Socio-demographic and clinical factors associated with increased sepsis risk, including older age, non-white race and specific co-morbidities, are more common among patients with Medicare or Medicaid or no health insurance. James M O'Brien Jr., of the Department of Internal Medicine in the Center for Critical Care at Ohio State University Medical Center, and colleagues, hypothesized that patients with Medicare and/or Medicaid or without health insurance have a higher risk of sepsis-associated hospitalization or sepsis-associated death than those with private health insurance.
The researchers performed a retrospective cohort study of records from the 2003 Nationwide Inpatient Sample. They stratified the study cohort by Medicare age-qualification (18 to 64 and 65-plus years old) and examined the association between insurance category and sepsis diagnosis and death among admissions involving sepsis. They used validated diagnostic codes to determine the presence of sepsis, co-morbidities and organ dysfunction and to provide risk-adjustment.
Among patients 18 to 64 years old, those with Medicaid (adjusted odds ratio [AOR] 1.50), Medicare (AOR 1.96), Medicaid + Medicare (AOR 2.22) and the uninsured (AOR 1.18) had significantly higher risk-adjusted odds of a sepsis-associated admission than those with private insurance (all P<0.0001). Those with Medicaid (AOR 1.17, P<0.001) and those without insurance (AOR 1.45, P<0.001) also had significantly higher adjusted odds of sepsis-associated hospital mortality than those with private insurance. Among those 65-plus years old, those with Medicaid (AOR 1.43), Medicare alone (AOR 1.13) or Medicaid and Medicare (AOR 1.62) had significantly higher risk-adjusted odds of sepsis-associated admission than those with private insurance and Medicare (all P<0.0001). Among sepsis patients 65-plus, uninsured patients had significantly higher risk-adjusted odds (AOR 1.45, P=0.0048) and those with Medicare alone had significantly lower risk-adjusted odds (AOR 0.92, P=0.0072) of hospital mortality than those with private insurance and Medicare. Lack of health insurance remained associated with sepsis-associated mortality after stratification of hospitals into quartiles based on rates of sepsis-associated admissions or mortality in both age strata.

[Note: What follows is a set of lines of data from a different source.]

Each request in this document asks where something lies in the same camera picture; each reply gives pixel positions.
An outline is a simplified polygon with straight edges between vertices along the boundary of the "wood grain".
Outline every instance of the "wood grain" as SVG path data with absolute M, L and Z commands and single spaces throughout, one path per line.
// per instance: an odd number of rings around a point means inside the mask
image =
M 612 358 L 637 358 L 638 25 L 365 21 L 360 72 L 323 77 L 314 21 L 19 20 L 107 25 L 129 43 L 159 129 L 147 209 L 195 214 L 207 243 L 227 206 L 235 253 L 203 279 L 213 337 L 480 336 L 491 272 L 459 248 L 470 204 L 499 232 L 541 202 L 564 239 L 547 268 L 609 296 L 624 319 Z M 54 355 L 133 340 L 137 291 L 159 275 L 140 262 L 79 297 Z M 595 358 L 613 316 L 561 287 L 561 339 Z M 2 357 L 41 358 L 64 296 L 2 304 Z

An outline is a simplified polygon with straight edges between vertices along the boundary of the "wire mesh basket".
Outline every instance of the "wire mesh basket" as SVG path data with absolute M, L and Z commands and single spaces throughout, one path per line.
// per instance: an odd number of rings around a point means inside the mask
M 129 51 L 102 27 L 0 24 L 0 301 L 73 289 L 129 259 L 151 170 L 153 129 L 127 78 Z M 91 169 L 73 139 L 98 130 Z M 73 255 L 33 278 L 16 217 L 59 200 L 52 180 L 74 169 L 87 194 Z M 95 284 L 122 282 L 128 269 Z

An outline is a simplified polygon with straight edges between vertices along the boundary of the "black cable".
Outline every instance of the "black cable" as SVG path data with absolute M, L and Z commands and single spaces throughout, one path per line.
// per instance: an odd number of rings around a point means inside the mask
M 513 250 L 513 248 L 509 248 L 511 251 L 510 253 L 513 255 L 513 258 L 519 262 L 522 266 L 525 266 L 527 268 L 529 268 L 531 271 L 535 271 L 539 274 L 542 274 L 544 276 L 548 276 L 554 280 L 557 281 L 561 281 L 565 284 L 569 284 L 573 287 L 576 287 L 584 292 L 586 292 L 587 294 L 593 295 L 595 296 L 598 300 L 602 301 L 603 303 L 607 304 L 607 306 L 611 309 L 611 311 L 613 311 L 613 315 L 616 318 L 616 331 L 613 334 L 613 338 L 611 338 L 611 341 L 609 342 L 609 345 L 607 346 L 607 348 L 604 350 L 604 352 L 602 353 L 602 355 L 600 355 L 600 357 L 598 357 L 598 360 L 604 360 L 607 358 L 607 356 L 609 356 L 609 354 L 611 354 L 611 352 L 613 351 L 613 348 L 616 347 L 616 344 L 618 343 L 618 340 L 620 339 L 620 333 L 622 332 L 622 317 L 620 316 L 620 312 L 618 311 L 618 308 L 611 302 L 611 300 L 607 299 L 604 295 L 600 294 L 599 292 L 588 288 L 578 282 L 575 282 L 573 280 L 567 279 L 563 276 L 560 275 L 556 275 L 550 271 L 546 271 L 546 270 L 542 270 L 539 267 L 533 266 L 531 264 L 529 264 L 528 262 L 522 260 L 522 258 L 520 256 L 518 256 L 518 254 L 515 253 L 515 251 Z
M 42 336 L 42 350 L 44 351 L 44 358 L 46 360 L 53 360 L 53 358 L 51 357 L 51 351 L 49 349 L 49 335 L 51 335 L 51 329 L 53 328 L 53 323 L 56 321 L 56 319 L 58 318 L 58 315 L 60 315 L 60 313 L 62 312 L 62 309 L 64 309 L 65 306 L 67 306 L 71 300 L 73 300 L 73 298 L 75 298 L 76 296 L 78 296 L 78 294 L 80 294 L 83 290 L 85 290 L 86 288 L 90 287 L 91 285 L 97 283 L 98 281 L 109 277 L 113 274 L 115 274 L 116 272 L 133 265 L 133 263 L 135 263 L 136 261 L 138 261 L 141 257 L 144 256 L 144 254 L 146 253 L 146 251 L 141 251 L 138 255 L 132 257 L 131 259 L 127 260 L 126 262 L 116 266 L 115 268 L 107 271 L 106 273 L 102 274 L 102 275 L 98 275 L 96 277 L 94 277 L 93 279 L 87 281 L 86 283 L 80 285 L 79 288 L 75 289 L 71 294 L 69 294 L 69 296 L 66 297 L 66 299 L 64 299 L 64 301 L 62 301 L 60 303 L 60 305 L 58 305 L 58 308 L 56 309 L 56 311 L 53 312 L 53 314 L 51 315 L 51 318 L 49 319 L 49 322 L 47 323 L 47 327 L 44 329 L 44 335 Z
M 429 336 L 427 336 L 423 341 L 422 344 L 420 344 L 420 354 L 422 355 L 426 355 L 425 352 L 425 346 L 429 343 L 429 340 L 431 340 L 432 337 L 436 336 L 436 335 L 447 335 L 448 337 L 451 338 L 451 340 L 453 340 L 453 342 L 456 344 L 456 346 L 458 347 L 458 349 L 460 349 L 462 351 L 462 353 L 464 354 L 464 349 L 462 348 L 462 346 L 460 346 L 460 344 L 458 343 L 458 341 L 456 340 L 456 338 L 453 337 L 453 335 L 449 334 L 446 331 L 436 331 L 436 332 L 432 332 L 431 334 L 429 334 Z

The researchers concluded that risks of sepsis-associated hospitalization and sepsis-associated death vary by insurance. They add that these increased risks were not fully explained by the available socio-demographic factors, co-morbidities or hospital rates of sepsis-related admissions or deaths. Their research was published in Critical Care.
Reference: O'Brien JM, Lu B, Ali NA, Levine DA, Aberegg SK and Lemeshow S. Insurance type and sepsis-associated hospitalizations and sepsis-associated mortality among US adults: a retrospective cohort study. Critical Care 2011, 15:R130doi:10.1186/cc10243.